Common misconception. “Dynamic programming is a clever, problem-specific trick I have to invent fresh each time.” Reality. It is one recipe applied over and over: define the state, write the transition, set the base case, choose the order, extract the answer. The creativity is almost entirely in the first step (naming the state). Once you treat DP as a checklist rather than an inspiration, most 1-D problems take the same shape, and the ones that feel hard are usually ones where you skipped step one.

Heavy concept ahead. The five-step DP framework is the load-bearing idea of this week and the next, so internalize it deliberately, in this order, every time:

  1. State.dp[i] is …” in one sentence.
  2. Transition. How dp[i] is built from smaller cells (the recurrence).
  3. Base case.

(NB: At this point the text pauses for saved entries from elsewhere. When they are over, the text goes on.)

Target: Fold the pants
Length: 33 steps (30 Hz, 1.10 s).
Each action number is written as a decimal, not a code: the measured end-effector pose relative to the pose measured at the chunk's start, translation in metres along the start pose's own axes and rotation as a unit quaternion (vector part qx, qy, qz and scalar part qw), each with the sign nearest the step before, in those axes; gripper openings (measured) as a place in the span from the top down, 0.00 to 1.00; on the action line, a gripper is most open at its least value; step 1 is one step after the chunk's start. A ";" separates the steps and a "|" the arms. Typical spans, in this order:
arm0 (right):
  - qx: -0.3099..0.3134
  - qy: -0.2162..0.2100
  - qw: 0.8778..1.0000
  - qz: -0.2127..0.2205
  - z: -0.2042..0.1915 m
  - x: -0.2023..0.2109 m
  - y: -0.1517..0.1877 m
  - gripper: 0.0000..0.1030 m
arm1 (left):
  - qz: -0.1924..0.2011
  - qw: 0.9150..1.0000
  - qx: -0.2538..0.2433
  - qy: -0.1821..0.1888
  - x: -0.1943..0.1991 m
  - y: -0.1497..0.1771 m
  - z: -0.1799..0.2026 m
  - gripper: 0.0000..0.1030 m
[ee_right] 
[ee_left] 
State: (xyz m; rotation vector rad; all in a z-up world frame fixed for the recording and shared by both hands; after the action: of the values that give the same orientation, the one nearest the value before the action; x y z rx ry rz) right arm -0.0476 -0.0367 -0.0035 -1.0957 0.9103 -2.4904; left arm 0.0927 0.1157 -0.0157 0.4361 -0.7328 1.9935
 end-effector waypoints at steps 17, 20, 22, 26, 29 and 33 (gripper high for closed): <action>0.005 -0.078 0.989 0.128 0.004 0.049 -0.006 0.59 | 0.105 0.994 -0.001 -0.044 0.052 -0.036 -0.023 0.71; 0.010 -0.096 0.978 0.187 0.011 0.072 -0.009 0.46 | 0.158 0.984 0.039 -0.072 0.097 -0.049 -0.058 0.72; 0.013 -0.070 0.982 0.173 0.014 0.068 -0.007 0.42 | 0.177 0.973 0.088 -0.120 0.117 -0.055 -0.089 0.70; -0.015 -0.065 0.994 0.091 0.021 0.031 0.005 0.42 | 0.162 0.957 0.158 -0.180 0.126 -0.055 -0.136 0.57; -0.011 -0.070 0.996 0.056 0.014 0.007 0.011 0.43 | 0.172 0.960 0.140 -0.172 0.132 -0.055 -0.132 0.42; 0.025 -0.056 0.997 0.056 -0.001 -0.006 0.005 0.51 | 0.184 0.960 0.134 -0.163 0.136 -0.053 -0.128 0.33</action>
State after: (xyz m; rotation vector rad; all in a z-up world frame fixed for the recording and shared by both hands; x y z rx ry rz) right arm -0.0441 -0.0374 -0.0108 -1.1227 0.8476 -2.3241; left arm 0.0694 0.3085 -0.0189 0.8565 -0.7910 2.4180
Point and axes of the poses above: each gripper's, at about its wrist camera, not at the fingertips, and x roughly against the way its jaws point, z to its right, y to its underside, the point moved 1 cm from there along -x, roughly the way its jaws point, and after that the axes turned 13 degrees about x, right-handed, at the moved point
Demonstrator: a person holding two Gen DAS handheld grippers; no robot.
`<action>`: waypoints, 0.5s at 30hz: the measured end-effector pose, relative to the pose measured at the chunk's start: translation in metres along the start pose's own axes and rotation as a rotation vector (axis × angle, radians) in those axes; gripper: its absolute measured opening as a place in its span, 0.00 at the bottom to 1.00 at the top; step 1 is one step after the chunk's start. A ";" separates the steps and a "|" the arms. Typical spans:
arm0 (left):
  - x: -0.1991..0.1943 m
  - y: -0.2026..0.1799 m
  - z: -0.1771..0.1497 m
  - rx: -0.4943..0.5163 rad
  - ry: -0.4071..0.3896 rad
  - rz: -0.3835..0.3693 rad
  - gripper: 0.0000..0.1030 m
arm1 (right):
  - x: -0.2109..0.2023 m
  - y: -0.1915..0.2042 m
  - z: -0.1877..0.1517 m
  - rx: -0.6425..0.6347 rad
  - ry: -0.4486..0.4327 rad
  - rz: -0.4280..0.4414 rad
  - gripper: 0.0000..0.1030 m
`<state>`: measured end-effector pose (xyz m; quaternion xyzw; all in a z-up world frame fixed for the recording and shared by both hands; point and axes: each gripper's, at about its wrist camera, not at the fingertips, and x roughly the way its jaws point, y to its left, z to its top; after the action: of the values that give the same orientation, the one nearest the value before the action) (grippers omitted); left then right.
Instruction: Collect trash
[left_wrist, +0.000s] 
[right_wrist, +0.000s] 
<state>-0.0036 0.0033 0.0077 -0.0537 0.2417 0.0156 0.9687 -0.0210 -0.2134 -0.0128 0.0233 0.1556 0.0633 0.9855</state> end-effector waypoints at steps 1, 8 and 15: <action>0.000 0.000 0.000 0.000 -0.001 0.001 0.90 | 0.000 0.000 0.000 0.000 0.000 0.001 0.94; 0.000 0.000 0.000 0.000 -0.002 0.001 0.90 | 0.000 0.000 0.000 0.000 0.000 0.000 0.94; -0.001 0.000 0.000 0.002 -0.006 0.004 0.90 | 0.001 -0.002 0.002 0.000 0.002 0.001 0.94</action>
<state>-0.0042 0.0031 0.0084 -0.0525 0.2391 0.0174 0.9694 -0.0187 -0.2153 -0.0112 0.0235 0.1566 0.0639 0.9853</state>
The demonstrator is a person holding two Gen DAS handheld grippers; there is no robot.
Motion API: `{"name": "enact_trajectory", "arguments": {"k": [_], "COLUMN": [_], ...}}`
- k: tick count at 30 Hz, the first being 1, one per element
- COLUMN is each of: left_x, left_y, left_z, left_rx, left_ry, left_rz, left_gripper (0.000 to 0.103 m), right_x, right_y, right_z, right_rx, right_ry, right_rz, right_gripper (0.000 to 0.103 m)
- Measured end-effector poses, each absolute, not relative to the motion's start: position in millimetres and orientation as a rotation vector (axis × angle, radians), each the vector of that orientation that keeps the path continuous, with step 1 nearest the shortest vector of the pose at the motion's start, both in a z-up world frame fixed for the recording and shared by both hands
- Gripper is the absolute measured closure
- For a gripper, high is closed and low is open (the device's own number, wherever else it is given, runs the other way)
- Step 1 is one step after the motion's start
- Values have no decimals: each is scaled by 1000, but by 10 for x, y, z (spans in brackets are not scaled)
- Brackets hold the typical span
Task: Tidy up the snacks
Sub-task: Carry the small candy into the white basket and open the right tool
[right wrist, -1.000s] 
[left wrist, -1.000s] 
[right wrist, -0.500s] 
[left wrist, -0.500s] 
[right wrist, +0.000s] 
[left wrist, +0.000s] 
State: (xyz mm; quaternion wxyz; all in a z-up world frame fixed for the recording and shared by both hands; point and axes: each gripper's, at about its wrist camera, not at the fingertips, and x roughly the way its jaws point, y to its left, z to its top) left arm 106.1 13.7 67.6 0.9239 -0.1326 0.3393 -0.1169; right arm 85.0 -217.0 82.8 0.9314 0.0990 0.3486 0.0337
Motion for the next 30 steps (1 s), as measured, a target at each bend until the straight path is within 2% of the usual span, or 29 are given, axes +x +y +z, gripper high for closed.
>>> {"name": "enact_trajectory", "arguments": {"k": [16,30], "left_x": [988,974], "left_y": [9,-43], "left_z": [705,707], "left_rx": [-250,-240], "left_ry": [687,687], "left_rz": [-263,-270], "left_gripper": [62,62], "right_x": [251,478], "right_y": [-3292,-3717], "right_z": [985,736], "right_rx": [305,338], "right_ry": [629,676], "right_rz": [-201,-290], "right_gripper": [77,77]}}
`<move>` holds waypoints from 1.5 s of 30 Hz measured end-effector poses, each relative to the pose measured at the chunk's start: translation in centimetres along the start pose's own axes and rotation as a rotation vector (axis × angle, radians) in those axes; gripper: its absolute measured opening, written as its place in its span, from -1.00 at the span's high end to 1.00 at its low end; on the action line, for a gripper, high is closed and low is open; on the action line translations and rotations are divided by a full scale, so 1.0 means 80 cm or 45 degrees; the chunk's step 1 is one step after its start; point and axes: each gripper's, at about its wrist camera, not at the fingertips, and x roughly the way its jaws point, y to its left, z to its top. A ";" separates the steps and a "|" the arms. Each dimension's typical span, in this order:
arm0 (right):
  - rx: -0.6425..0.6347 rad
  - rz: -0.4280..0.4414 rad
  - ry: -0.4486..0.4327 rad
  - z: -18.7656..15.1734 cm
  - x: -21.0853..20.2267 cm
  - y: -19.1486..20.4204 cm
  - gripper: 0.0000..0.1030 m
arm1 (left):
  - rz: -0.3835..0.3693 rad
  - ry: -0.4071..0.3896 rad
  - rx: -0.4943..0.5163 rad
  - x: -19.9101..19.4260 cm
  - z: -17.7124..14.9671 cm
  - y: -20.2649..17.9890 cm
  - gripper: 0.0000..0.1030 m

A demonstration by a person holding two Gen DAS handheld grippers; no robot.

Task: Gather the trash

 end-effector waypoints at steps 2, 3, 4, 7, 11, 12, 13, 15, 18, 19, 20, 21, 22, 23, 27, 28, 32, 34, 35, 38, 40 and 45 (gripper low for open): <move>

The smallest subproblem(s) you can answer directly.
  4. Order of computation. The sweep that guarantees every cell is filled before it is read.
  5. Answer extraction. Which cell or aggregate is the final answer. Write these five down, in words, for every DP problem this week before you write any code. The Pattern Card asks for them; the canonical deep-dive walks them; the debrief checks them. Skipping a step is the single most common way DP solutions come out wrong.

Python idioms this week

You are not yet expected to be fluent, so here is the toolbox this week uses. If any is unfamiliar, open the Python refresher before Monday.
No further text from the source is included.